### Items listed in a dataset
....
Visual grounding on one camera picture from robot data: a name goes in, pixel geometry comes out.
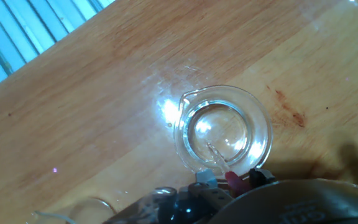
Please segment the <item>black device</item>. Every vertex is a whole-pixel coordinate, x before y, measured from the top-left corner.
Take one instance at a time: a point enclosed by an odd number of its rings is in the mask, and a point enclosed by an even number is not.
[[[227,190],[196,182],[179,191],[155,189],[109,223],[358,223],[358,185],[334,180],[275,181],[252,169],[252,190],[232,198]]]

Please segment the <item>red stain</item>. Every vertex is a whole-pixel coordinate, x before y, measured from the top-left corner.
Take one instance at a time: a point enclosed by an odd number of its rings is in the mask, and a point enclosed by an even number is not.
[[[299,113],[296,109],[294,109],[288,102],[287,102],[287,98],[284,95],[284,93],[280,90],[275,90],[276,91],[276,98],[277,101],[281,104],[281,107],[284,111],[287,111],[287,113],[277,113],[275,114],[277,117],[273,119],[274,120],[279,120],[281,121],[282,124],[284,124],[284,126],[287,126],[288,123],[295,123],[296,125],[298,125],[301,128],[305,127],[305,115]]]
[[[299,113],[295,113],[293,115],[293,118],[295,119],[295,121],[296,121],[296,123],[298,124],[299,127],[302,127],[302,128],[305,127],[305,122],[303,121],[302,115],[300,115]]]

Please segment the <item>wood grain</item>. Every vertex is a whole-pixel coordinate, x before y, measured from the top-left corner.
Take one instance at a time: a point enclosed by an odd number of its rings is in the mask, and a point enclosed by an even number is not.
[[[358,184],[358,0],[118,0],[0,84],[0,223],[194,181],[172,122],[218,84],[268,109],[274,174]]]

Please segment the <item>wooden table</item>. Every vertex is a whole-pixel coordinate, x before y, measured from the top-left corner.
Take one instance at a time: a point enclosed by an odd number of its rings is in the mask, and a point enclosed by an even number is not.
....
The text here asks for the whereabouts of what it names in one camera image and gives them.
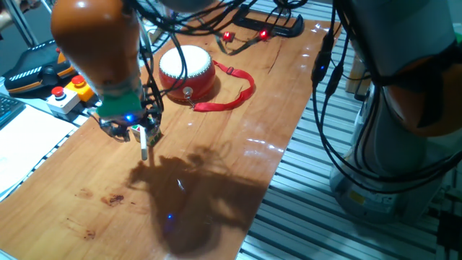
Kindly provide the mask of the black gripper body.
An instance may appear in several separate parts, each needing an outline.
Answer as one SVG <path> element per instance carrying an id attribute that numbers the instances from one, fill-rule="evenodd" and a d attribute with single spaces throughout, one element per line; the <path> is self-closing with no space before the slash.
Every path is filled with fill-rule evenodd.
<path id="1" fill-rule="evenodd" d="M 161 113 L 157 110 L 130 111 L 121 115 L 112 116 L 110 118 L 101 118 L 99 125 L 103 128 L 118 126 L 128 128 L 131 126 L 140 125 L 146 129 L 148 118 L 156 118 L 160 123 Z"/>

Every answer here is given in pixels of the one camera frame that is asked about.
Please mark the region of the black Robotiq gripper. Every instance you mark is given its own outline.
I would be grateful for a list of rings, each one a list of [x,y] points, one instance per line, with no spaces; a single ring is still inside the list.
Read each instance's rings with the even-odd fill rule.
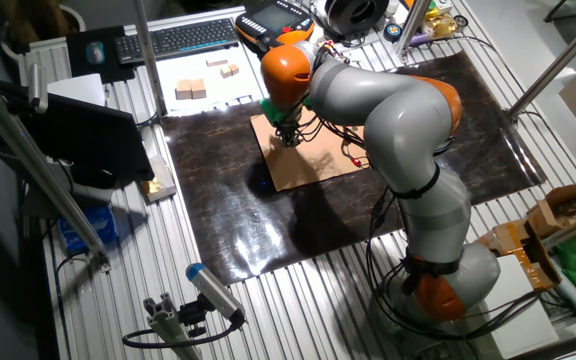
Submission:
....
### YOUR INSTRUCTIONS
Only the lines above starting with the line with "Visual grounding on" and going on through the line with "Please segment the <item>red" belong in the answer; repeat them exactly, minus any picture.

### SOLUTION TO THE PROBLEM
Visual grounding on one camera picture from robot data: a name goes in, pixel geometry comes out.
Please segment the <item>black device</item>. Every vertex is a whole-pixel coordinate, x before y, measured from the top-left corner.
Take one instance at a time: a point enclosed by an odd number of its rings is in the mask, and a point enclosed by an even number is not.
[[[227,190],[196,182],[179,191],[155,189],[109,223],[358,223],[358,185],[334,180],[275,181],[252,169],[252,190],[232,198]]]

Please segment the <item>red stain</item>. Every vertex is a whole-pixel coordinate, x before y, measured from the top-left corner.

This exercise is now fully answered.